# TASK OBJECTIVE
Only lines with the word "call" are needed; collect each of them from the listing below.

(Beginning of GIVEN MATERIAL)

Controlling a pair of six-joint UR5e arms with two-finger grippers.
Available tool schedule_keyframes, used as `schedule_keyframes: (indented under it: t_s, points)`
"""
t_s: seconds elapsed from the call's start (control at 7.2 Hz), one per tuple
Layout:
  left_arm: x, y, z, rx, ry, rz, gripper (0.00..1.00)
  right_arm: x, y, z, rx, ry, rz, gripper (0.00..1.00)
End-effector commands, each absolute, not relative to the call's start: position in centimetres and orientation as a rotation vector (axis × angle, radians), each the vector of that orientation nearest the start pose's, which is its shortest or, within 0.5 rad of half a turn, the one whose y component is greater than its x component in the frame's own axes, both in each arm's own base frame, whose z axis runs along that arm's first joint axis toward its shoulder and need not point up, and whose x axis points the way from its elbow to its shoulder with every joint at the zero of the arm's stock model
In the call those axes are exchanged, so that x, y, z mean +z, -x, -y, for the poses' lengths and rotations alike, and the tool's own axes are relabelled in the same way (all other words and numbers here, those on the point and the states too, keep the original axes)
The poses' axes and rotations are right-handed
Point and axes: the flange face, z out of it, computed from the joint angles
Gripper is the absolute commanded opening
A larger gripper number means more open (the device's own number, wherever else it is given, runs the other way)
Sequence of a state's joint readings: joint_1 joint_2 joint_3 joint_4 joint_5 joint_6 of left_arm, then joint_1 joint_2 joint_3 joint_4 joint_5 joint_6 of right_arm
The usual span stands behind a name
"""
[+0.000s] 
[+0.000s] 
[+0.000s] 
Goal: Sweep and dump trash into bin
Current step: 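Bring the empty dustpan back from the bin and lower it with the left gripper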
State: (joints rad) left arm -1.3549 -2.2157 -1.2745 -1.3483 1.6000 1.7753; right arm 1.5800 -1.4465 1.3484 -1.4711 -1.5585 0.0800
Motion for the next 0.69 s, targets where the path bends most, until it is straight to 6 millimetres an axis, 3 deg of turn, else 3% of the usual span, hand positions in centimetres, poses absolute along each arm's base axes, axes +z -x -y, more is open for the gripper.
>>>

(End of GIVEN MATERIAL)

# EXERCISE RESULT
t_s: seconds elapsed from the call's start (control at 7.2 Hz), one per tuple
End-effector commands, each absolute, not relative to the call's start: position in centimetres and orientation as a rotation vector (axis × angle, radians), each the vector of that orientation nearest the start pose's, which is its shortest or, within 0.5 rad of half a turn, the one whose y component is greater than its x component in the frame's own axes, both in each arm's own base frame, whose z axis runs along that arm's first joint axis toward its shoulder and need not point up, and whose x axis points the way from its elbow to its shoulder with every joint at the zero of the arm's stock model
In the call those axes are exchanged, so that x, y, z mean +z, -x, -y, for the poses' lengths and rotations alike, and the tool's own axes are relabelled in the same way (all other words and numbers here, those on the point and the states too, keep the original axes)

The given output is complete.